Support for GlassFish descriptors

Unit testing EJBs with OpenEJB is a major feature and draw for people, even for people who may still use other app servers for final deployment such as Geronimo or GlassFish. The descriptor format for Geronimo is natively understood by OpenEJB as OpenEJB is the EJB Container provider for Geronimo. However, OpenEJB also supports the GlassFish descriptors so people using GlassFish as their final server can still use OpenEJB for testing EJBs via plain JUnit tests in their build and only have one set of vendor descriptors to maintain.

JavaEE 5 EAR and Application Client support

JavaEE 5 EARs, RARs, and Application Clients can be deployed in addition to ejb jars. EAR support is limited to ejbs, application clients, RARs, and libraries; WAR files will be ignored unless embedded in Tomcat. Per the JavaEE 5 spec, the META-INF/application.xml and META-INF/application-client.xml files are optional.

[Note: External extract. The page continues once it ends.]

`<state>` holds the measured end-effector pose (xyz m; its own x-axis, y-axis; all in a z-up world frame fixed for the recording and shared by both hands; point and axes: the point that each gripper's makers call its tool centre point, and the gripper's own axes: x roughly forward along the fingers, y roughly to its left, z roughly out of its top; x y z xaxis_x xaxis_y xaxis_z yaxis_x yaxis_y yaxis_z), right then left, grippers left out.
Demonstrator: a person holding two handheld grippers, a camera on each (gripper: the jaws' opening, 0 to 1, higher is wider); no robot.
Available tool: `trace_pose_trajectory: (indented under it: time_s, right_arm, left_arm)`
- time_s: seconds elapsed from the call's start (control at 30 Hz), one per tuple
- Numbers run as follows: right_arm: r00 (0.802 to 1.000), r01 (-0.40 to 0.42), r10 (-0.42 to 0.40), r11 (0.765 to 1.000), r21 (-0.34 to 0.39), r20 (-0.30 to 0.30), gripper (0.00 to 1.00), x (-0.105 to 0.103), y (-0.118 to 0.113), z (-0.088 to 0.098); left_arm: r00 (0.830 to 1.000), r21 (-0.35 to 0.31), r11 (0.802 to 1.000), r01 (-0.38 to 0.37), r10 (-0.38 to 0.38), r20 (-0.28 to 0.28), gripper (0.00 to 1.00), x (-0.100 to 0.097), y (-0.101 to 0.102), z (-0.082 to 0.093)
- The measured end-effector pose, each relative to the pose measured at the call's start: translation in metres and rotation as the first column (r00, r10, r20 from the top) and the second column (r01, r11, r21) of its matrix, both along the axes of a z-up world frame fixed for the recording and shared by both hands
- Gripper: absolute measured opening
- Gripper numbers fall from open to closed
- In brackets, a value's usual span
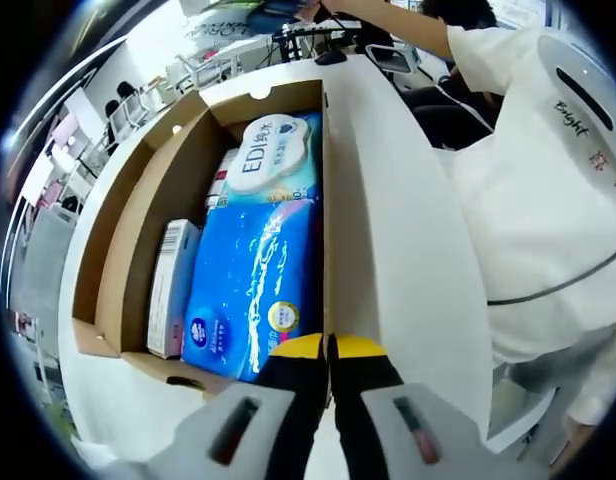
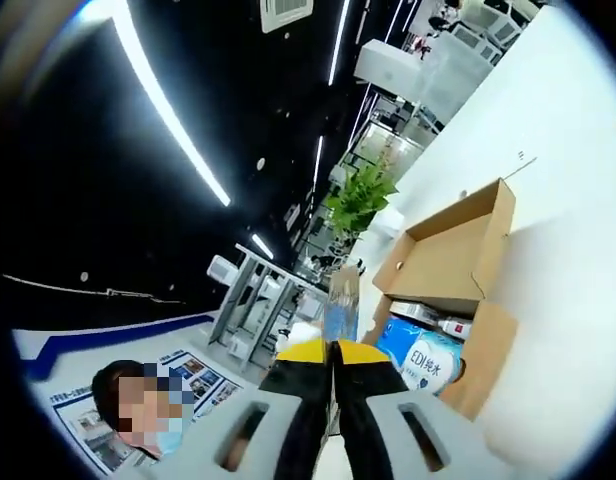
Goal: Operate the shoe box by opening the lid, removing the specified soft item, and placing it in the target area until the item is outside and the box remains undamaged.
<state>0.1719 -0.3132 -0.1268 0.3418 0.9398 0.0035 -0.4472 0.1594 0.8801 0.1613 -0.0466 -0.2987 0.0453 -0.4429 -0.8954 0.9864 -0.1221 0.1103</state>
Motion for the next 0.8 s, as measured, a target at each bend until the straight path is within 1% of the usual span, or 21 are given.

Application Validation for EJB 3.0

Incorrect usage of various new aspects of EJB 3.0 are checked for and reported during the deployment process preventing strange errors and failures.

As usual validation failures (non-compliant issues with your application) are printed out in complier-style "all-at-once" output allowing you to see and fix all your issues in one go. For example, if you have 10 @PersistenceContext annotations that reference an invalid persistence unit, you get all 10 errors on the first deploy rather than one failure on the first deploy with 9 more failed deployments to go.

Validation output comes in three levels. The most verbose level will tell you in detail what you did wrong, what the options are, and what to do next... even including valid code and annotation usage tailored to your app that you can copy and paste into your application. Very ideal for beginners and people using OpenEJB in a classroom setting.

Some example output might look like the following. Here we illegally add some annotations to the "Movies" bean's interface as well as use the wrong annotations for various types of injection:

FAIL ... Movies:  @Stateful cannot be applied to an interface: org.superbiz.injection.jpa.Movies
FAIL ... Movies:  Missing required "type" attribute on class-level @Resource usage
FAIL ... Movies:  Mistaken use of @Resource on an EntityManagerFactory reference.
                  Use @PersistenceUnit for ref "org.superbiz.injection.jpa.MoviesImpl/entityManagerFactory"
FAIL ... Movies:  Mistaken use of @PersistenceUnit on an EntityManager reference.
                  Use @PersistenceContext for ref "org.superbiz.injection.jpa.MoviesImpl/entityManager"
WARN ... Movies:  Inoring @RolesAllowed used on interface org.superbiz.injection.jpa.Movies method deleteMovie.
                  Annotation only usable on the bean class.
WARN ... Movies:  Ignoring @TransactionAttribute used on interface org.superbiz.injection.jpa.Movies method addMovie.
                  Annotation only usable on the bean class.

JNDI Name Formatting

A complication when using EJB is that plain client applications are at the mercy of vendor's chosen methodology for how JNDI names should be constructed. OpenEJB breaks the mold by allowing you to [specify the exact format|OPENEJBx30:JNDI Names] you'd like OpenEJB to use for your server or any individual application. Supply us with a formatting string, such as "ejb/{ejbName}/{interfaceClass.simpleName}", to get a JNDI layout that best matches your needs.